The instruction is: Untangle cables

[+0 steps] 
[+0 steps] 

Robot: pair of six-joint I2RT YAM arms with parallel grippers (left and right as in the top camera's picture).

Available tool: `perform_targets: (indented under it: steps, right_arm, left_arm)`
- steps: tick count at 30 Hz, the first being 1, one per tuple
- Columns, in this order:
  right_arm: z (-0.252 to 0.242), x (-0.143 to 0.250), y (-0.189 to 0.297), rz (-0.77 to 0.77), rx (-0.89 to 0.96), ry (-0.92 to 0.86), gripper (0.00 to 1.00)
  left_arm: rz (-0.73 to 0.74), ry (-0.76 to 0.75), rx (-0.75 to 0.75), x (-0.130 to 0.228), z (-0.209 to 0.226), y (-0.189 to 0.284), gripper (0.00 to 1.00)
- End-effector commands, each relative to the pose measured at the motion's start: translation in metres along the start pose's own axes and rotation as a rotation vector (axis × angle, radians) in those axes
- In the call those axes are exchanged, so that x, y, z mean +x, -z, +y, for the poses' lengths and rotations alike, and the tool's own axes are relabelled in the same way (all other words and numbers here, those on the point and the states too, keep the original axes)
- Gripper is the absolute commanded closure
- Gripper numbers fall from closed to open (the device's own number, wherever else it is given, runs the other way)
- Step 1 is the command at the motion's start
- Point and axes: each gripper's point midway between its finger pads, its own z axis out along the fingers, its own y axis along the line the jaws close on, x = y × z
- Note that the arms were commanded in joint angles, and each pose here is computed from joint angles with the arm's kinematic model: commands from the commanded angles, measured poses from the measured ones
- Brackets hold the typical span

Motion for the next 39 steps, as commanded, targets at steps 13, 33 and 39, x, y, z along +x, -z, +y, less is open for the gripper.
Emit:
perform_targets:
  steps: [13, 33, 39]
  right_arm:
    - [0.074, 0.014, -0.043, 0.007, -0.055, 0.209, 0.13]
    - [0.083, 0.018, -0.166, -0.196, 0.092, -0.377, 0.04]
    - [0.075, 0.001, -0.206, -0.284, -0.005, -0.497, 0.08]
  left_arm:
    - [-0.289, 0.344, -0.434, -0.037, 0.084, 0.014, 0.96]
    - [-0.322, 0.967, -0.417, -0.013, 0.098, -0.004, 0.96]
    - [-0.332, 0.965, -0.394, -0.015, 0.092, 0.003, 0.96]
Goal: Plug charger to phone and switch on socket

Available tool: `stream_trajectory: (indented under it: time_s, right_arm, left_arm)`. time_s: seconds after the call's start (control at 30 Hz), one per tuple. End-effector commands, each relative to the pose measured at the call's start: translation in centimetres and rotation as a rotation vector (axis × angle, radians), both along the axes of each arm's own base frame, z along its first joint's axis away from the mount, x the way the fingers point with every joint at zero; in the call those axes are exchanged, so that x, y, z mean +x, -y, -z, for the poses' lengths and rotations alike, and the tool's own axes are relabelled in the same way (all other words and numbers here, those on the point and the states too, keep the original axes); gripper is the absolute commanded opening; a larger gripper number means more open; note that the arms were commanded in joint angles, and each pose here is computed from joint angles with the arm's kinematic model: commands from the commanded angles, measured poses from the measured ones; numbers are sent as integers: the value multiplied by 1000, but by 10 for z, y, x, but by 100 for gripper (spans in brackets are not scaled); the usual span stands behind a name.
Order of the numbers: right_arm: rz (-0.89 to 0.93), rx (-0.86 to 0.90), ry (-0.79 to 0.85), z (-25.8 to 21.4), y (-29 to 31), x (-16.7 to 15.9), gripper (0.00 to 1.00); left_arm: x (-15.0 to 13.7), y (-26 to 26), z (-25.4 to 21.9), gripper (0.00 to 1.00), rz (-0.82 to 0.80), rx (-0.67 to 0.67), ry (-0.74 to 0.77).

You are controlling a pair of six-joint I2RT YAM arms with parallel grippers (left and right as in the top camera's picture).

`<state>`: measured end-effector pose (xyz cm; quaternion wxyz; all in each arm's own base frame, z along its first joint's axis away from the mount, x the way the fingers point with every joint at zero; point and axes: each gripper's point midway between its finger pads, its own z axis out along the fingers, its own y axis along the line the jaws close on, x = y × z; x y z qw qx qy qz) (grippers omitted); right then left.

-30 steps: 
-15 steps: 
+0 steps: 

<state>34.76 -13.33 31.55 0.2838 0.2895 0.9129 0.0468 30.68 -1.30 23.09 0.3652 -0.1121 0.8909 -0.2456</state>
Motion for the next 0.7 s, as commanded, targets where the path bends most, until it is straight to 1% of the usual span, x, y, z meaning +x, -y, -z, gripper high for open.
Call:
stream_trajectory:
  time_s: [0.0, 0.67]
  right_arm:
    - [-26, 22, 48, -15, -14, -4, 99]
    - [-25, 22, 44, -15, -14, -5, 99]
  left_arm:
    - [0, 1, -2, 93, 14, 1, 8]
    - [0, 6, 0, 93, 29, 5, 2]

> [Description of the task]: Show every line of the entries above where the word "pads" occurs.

> [Reply]:
- Point and axes: each gripper's point midway between its finger pads, its own z axis out along the fingers, its own y axis along the line the jaws close on, x = y × z
`<state>`: measured end-effector pose (xyz cm; quaternion wxyz; all in each arm's own base frame, z along its first joint's axis away from the mount, x the way the fingers point with every joint at zero; point and axes: each gripper's point midway between its finger pads, its own z axis out along the fingers, its own y axis along the line the jaws close on, x = y × z; x y z qw qx qy qz) (grippers omitted); right then left.

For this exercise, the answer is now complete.